Senza nuovi infermieri, senza nuovi professionisti delle altre qualifiche sanitarie, senza incentivazioni economiche in grado di trattenere i giovani e di ridare appeal alla professione, da tempo, i migliori sono destinati a fuggire via, all’estero, verso prospettive più incoraggianti, mentre chi resta sul campo, con una età media oggi di quasi 57 anni, viaggia verso la pensione: entro 15 anni chi rimpiazzerà quei 130mila professionisti uscenti?
L’aumento importante, a livello di investimenti, certo, è arrivato, ma quando è arrivato?
Solo nel 2020, la Corte dei Conti non mente.
Non si poteva fare altrimenti di fronte al nuovo virus: si è passati, ad esempio, infatti, dai 114,4 miliardi investiti del 2018 ai 131,7 previsti, ad esempio per quest'anno.

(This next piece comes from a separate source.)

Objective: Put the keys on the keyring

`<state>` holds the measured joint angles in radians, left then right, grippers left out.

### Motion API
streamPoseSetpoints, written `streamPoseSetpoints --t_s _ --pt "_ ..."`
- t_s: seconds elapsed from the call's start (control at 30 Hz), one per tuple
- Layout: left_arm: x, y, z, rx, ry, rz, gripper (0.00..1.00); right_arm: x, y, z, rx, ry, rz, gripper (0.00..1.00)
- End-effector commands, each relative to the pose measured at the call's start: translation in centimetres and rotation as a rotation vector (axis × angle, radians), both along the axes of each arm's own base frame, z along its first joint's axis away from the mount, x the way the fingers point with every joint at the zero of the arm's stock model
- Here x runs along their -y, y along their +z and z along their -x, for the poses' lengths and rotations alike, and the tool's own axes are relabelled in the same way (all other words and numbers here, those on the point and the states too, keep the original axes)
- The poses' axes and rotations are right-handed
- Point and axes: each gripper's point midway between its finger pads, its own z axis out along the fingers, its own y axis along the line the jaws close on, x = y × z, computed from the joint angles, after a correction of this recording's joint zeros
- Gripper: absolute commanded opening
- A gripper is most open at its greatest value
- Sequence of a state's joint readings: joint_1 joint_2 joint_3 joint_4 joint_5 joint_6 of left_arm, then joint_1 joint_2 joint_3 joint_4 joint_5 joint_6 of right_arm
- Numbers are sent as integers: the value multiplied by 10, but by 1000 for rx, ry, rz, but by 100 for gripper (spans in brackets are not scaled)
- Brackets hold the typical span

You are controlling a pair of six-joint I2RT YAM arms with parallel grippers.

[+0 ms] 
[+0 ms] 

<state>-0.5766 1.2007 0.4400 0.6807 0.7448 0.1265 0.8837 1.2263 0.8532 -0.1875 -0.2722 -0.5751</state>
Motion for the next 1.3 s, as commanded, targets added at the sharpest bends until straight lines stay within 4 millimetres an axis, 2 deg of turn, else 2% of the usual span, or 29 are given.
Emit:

Ma i dati parlano chiaro e indicano che questa corsa recupera solo parzialmente la lunga stasi registrata fra 2008 e 2019, quando “l’Italia ha ridotto la spesa sanitaria in termini di Pil di due decimi di punto (dal 6,6%al 6,4%), mentre Francia, Germania e Regno Unito l'hanno aumentata di circa due punti percentuali, portandola ad un valore all'incirca pari o superiore al 10%”.
E’ come quando uno studente poco diligente non apre i libri per mesi e poi decide, in un colpo solo, di studiare tutto il programma per sostenere gli esami nei pochi giorni che gli restano. Che risultati otterrà?
E’ stato come provare a ricominciare a correre, gioco forza, dopo 11 anni di immobilità totale.
Le gambe tremano, mancano la forza e l’allenamento. E la strada che si presenta davanti a noi, e che accomuna cittadini e operatori sanitari, appare oggi ancora in salita», chiosa De Palma.